2.2. Data Source and Processing

2.2.1. Sentinel-2 Time Series Images

The Sentinel-2 data used in this research were obtained from the GEE platform (https://code.earthengine.google.com (accessed on 10 January 2022)). The dataset includes 12 images, collected monthly from June 2020 to June 2021. Spectral bands with 10 m ground resolution were selected to enable high-frequency, continuous, and dynamic monitoring of the Earth’s surface [16]. To improve the quality and usability of the data, we performed atmospheric correction, cloud removal, resampling, and other preprocessing steps to mitigate the effects of atmospheric and illumination factors on ground object reflection.

2.2.2. DEM Data

It is understood that the planting altitude of chestnuts in mountainous areas is generally less than 400 m, and chestnut trees prefer light, so it is best to plant them on sunny slopes, and all slopes within 45 degrees can be planted. Hence, it is concluded that the distribution of chestnut forests has a great relationship with topographic factors. To analyze the topographic factors, we utilized DEM (digital elevation model) data from the 2011 Advanced Land Observation Satellite (ALOS) phased array L-band SAR. The data, which had a spatial resolution of 12.5 m, were obtained from the public resource website https://earthdata.nasa.gov/ (accessed on 10 January 2022).

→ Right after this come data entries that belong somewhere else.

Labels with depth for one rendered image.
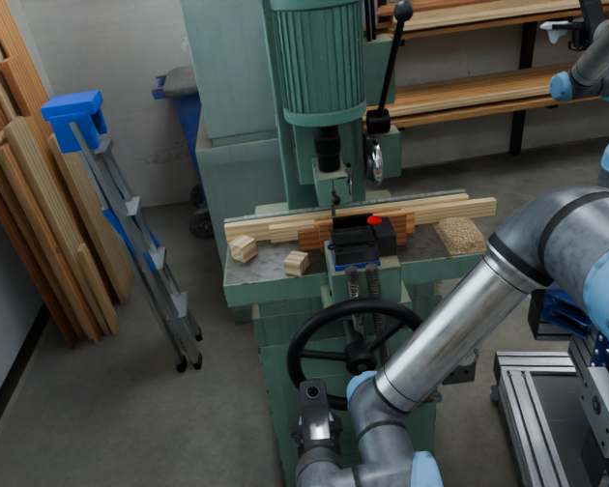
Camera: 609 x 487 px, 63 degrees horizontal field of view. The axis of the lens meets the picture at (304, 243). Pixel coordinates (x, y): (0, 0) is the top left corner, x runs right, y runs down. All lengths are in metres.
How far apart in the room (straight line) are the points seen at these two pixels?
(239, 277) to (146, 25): 2.45
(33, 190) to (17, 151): 0.17
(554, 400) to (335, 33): 1.32
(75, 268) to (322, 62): 1.69
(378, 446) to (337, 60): 0.67
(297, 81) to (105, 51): 2.51
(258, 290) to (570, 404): 1.11
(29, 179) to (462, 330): 1.87
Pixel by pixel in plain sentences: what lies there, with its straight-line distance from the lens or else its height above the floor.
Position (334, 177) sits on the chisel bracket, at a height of 1.07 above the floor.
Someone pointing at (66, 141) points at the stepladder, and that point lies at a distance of 1.80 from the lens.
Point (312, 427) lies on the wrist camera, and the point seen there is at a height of 0.85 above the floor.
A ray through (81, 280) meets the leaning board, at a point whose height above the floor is 0.33.
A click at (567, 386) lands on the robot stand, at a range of 1.87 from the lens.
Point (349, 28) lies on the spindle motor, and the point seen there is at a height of 1.37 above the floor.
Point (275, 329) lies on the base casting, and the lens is 1.17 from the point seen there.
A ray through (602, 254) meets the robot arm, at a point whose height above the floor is 1.23.
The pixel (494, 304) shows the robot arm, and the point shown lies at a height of 1.10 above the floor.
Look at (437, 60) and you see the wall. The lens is 3.64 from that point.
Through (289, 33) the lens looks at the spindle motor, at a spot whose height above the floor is 1.38.
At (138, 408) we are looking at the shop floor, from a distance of 2.19.
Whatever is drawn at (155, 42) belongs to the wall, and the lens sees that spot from 3.38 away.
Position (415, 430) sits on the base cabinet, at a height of 0.34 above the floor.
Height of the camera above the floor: 1.52
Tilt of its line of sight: 31 degrees down
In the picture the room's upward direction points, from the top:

To calculate the slope and aspect features, the DEM data were uploaded onto the GEE platform. Bilinear interpolation functions were then applied on the GEE platform to resample the ALOS DEM data to a resolution of 10 m. This was carried out to ensure consistency between its resolution and that of the remote sensing data.

2.2.3. Field Survey Sample Data

In order to fully understand the types of ground objects in the study area and grasp the spatial location information of typical samples, investigators conducted field investigations in Huairou and Miyun District of Beijing in the summer of 2021. The latitude and longitude coordinates of representative plots were measured with a hand-held GPS and the corresponding land types and vegetation types were recorded. The land cover in the study area is divided into six categories: cultivated land, chestnut forest land, deciduous forest land (including shrub and deciduous vegetation, accounting for a small proportion), evergreen forest land, water area, and construction land. A total of 41,236 pixels of Sentinel-2 images in 440 regions of interest were selected as the sample data for machine learning, and the training and verification samples were randomly divided according to the ratio of 7:3 (see

Table 1. Training samples and verification samples.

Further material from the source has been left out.